Age and CINV (Table 3)
At all treatment cycles, significantly more younger patients (<65) reported acute chemotherapy-induced nausea than older patients (first cycle 47% vs 14%, p < 0.005; second cycle 44% vs 21%, p < 0.005; third cycle 48 vs 20%, p < 0.005). At all treatment cycles, younger patients experienced more delayed nausea than older patients; this was statistically significant for the second treatment cycle (71 vs 46%, p < 0.005). A similar pattern of results was observed for acute vomiting at the second and third treatment cycles, with significantly more younger patients reporting vomiting than older patients (12% vs 3%, p = 0.05; and 11% vs 2%, p = 0.05). At the second and the third treatment cycle, significantly more younger than older patients reported that CINV had an impact on their daily lives (41% vs 21%, p = 0.03 and 44% vs 26%, p = 0.05).
Gender and CINV (Table 3)
At the first treatment cycle, female patients suffered significantly more from CINV than male patients (acute nausea 48% vs 18%, p < 0.005; delayed nausea 75% vs 51%, p = 0.009; acute vomiting 15% vs 5%, p = 0,01; delayed vomiting 27% vs 14%, p = 0.05). A similar pattern of results was observed at the second and the third treatment cycles. At the first treatment cycle, significantly more women than men reported that CINV had a negative impact on their daily lives (42% versus 22%, p = 0.03). Again, a similar pattern of results was observed at treatment cycles 2 and 3.
Alcohol use and CINV (Table 3)
The association between alcohol use and CINV was not entirely consistent. At the first treatment cycle, patients who consumed more alcohol per week reported significantly less acute vomiting than patients consuming less (p = 0.03). This was also found for acute nausea at the third treatment cycle (p = 0.02). However, no other significant associations were observed between alcohol use and CINV.
Emetogenicity of chemotherapy and CINV (Table 3)

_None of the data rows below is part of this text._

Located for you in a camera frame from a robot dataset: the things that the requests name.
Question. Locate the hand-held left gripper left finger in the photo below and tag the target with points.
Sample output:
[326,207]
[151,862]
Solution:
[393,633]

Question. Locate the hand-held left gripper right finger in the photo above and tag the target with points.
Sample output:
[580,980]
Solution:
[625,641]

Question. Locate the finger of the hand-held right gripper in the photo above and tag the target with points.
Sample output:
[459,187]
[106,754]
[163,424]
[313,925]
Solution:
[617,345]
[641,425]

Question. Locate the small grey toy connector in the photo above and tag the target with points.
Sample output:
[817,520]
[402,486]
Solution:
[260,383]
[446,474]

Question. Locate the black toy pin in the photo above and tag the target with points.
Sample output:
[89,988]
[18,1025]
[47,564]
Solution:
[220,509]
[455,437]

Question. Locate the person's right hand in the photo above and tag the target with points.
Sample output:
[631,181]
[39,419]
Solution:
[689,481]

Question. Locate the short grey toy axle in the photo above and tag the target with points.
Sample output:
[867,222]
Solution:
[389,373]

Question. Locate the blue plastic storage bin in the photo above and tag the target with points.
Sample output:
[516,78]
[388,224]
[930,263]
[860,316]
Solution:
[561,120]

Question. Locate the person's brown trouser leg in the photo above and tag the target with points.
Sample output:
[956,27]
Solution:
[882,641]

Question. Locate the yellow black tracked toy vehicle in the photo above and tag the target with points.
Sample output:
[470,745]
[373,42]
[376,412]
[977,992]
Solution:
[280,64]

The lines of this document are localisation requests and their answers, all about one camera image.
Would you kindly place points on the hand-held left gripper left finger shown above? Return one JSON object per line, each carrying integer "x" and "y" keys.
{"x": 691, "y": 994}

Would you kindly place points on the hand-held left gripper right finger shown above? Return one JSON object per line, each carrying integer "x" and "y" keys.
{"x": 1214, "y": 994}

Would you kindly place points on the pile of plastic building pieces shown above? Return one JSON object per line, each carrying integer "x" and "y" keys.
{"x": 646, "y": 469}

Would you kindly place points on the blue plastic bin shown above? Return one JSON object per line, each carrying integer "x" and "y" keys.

At all treatment cycles, significantly more patients receiving moderately emetogenic chemotherapy, containing anthracycline, reported acute nausea than patients receiving highly emetogenic chemotherapy (first cycle 59% vs 14%, p < 0.005; second cycle 55% vs 11%, p < 0.005; third cycle 59% vs 10%, p < 0.005). In addition, significantly more patients with moderately emetogenic chemotherapy, containing anthracycline, experienced acute vomiting during the first and third treatment cycle (19 vs 3%, p < 0.005 and 14 vs 1%, p = 0.01). At the second and third cycle, significantly more patients receiving moderately emetogenic chemotherapy, containing anthracycline, suffered from delayed nausea (78% vs 47%, p = 0.03 and 78 vs 48%, p = 0.02). Also, significantly more patients receiving moderately emetogenic chemotherapy, containing anthracycline, reported that CINV had a negative impact on daily life at all treatment cycles (first cycle 43% vs 25%, p = 0.02; second cycle 48% vs 17%, p < 0.005; third cycle 49 vs 21%, p = 0.02).
Antiemetic use and CINV (Table 3)
As described in the methods section, the different combinations of antiemetics were classified in six different groups paralleling the combinations of antiemetics described in the international guidelines summarized in Table 1 [1].
HEC
In our study, 15% of patients receiving HEC were treated with antiemetics containing aprepitant, a 5HT3 antagonist and dexamethason; 55% of the HEC patients were treated with a combination of a 5HT3 antagonist and dexamethason, and 25% with a 5HT3 antagonist as a single agent. On day 2, 30% of the HEC patients were treated with a combination of a 5HT3 antagonist and a corticosteroid, 24% with a 5HT3 antagonist alone, and 16% with a corticosteroid alone. On day 3, these combinations of antiemetics were used in 24%, 16%, and 22% of cases, respectively. Patients treated with a combination of antiemetics containing aprepitant on day 1, were also treated with aprepitant on days 2 and 3. The remaining patients were treated with other types of antiemetics, e.g., metoclopramide, benzodiazepines.
MEC
No MEC-A patients were treated with aprepitant; 80% of these patients were treated with a combination of a 5HT3 antagonist and dexamethason for acute CINV.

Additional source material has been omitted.